* PROMPT *
Determine how many lines in the data below contain "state" and write only that number.
RECORDED INFORMATION: Begin
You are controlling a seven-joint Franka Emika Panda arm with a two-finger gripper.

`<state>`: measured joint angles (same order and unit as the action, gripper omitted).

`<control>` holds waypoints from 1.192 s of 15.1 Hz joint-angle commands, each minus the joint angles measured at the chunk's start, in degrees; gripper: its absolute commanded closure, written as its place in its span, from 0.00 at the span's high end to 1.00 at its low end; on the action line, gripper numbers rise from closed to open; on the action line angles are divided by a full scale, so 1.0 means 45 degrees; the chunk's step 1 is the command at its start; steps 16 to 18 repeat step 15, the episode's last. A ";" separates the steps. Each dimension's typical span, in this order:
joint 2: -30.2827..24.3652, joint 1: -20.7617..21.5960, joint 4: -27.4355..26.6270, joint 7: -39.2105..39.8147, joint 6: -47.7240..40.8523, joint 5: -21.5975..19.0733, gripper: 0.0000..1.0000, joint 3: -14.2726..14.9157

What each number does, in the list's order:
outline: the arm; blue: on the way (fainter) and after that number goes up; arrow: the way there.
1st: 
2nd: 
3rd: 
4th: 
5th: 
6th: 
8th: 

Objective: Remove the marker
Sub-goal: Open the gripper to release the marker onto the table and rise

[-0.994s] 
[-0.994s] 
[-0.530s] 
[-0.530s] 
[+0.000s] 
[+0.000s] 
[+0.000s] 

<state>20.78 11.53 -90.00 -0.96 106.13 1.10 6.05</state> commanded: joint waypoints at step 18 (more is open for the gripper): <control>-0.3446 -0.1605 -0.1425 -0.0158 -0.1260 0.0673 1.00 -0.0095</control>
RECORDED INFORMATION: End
* ANSWER TO THIS TASK *
2